▶ **WHAT THE TASK REQUIRES**:
May I have the line containing "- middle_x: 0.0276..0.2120" and every line after it through the end of the data, repeated exactly and with no other lines?

▶ **INFORMATION PROVIDED**:
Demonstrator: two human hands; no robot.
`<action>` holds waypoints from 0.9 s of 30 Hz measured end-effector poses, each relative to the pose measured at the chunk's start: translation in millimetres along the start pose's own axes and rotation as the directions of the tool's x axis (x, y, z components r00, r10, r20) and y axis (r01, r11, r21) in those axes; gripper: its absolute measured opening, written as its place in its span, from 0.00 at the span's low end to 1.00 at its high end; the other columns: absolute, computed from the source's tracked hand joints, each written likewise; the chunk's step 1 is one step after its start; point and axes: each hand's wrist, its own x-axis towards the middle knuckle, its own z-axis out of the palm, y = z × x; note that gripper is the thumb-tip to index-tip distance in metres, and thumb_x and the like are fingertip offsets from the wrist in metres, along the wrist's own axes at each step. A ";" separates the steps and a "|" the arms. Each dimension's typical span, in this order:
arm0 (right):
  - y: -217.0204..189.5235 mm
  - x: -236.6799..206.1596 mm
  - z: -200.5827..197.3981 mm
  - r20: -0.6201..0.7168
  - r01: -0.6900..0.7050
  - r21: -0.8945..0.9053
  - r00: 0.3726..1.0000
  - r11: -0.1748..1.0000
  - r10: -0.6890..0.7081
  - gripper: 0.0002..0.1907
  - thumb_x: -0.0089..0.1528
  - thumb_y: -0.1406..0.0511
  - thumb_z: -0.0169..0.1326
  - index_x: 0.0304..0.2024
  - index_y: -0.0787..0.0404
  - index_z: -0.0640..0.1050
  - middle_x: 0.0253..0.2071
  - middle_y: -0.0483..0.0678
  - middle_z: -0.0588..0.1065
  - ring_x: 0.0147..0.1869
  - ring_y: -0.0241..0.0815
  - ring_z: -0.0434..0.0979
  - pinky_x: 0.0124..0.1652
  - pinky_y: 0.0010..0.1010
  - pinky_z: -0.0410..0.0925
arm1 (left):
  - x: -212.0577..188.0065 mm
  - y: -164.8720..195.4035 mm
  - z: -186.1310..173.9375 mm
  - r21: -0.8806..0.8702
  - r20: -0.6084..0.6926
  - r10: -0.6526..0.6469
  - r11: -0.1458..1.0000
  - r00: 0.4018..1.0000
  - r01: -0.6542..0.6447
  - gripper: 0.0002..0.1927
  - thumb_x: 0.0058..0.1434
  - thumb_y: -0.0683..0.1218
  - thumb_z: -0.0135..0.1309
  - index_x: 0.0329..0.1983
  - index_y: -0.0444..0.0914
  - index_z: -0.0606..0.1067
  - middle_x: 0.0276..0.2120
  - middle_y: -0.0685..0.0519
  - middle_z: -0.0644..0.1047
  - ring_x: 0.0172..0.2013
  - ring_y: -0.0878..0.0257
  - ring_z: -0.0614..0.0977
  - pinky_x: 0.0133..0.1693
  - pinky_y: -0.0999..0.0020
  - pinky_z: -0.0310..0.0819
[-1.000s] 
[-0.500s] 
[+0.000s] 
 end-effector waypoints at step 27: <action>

▶ **RESULT BELOW**:
  - middle_x: 0.0276..0.2120
  - middle_y: -0.0685..0.0519
  - middle_z: -0.0644..0.1047
  - ring_x: 0.0172..0.2013
  - ring_y: -0.0878..0.0257
  - ring_z: -0.0614..0.0977
  - pinky_x: 0.0133..0.1693
  - pinky_y: -0.0999..0.0020
  - pinky_z: -0.0310..0.0819
[-1.000s] 
[-0.500s] 
[+0.000s] 
 end-effector waypoints at step 27: <action>

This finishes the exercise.